Gold M S, Pottash A L, Extein I
Psychiatry Res. 1982 Jun;6(3):261-9. doi: 10.1016/0165-1781(82)90015-4.
The magnitude of the thyroid-stimulating hormone (TSH) response induced by thyrotropin-releasing hormone (TRH) helps identify patients whose thyroid is failing. Many of these patients have been found to have Hashimoto's thyroiditis, symptomless autoimmune thyroiditis (SAT), and subclinical hypothyroidism. While patients with SAT are clinically euthyroid, what might be "symptomless" for the endocrinologist might be a syndrome presenting with psychiatric symptoms to the psychiatrist.

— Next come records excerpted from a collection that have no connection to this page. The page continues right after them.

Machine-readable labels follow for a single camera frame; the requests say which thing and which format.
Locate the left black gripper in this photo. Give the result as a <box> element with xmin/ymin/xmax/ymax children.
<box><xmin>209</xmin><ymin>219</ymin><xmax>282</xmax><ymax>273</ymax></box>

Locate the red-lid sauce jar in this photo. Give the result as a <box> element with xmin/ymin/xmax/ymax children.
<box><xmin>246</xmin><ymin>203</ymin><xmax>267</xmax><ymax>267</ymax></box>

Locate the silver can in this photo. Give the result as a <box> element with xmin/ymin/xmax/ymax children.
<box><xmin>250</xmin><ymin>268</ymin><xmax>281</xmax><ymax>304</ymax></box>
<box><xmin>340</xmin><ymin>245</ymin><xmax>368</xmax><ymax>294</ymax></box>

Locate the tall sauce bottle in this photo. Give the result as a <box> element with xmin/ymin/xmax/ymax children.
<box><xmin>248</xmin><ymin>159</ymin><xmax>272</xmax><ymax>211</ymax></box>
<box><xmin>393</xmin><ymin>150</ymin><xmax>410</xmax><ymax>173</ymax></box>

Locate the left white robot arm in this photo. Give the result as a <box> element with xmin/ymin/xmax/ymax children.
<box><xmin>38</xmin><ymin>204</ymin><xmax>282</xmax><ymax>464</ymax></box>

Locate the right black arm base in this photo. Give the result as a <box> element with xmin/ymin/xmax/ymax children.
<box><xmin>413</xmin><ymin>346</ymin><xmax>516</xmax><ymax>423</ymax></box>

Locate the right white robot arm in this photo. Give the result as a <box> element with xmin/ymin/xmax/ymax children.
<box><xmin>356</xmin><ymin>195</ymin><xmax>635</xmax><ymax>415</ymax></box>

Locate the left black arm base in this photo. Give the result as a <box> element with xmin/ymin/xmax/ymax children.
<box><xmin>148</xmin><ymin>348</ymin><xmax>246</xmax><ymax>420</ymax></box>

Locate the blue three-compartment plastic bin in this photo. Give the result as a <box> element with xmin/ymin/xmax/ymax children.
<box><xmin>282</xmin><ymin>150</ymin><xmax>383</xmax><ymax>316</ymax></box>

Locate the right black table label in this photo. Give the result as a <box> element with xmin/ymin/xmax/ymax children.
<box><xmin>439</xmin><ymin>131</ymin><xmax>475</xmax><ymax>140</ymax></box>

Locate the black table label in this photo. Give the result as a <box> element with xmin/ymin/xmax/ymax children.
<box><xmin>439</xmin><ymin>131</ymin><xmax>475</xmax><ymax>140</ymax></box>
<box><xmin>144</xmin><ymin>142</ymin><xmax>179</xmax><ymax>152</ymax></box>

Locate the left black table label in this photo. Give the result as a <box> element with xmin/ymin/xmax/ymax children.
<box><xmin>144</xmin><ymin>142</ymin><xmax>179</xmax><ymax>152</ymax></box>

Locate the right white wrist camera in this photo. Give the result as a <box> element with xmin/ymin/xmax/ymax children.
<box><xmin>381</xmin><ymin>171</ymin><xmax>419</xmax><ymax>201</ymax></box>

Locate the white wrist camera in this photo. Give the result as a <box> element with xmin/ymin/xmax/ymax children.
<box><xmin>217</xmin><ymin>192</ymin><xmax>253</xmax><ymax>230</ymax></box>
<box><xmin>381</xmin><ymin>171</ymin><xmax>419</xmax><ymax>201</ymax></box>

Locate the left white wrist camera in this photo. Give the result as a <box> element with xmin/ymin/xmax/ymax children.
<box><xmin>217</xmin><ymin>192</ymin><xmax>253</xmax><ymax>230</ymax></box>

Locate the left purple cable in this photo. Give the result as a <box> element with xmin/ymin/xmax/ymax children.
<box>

As a preliminary test of this hypothesis, we tested 100 consecutive admissions to a psychiatric hospital who complained of depression or lack of energy. Fifteen (15%) of 100 patients were identified from the baseline thyroxin (T4), triiodothyronine (T3) resin uptake (RU), T3 radioimmunoassay (T3RIA), TSH, and TRH test who met criteria for either subclinical, mild, or overt hypothyroidism. Of these 15 patients, 9 (60%) had positive thyroid microsomal antibodies with titers of greater than or equal to 1:10. Our data suggest that SAT is not symptomless and may be an important diagnosis to consider in the evaluation of depressed, anergic, or atypical patients.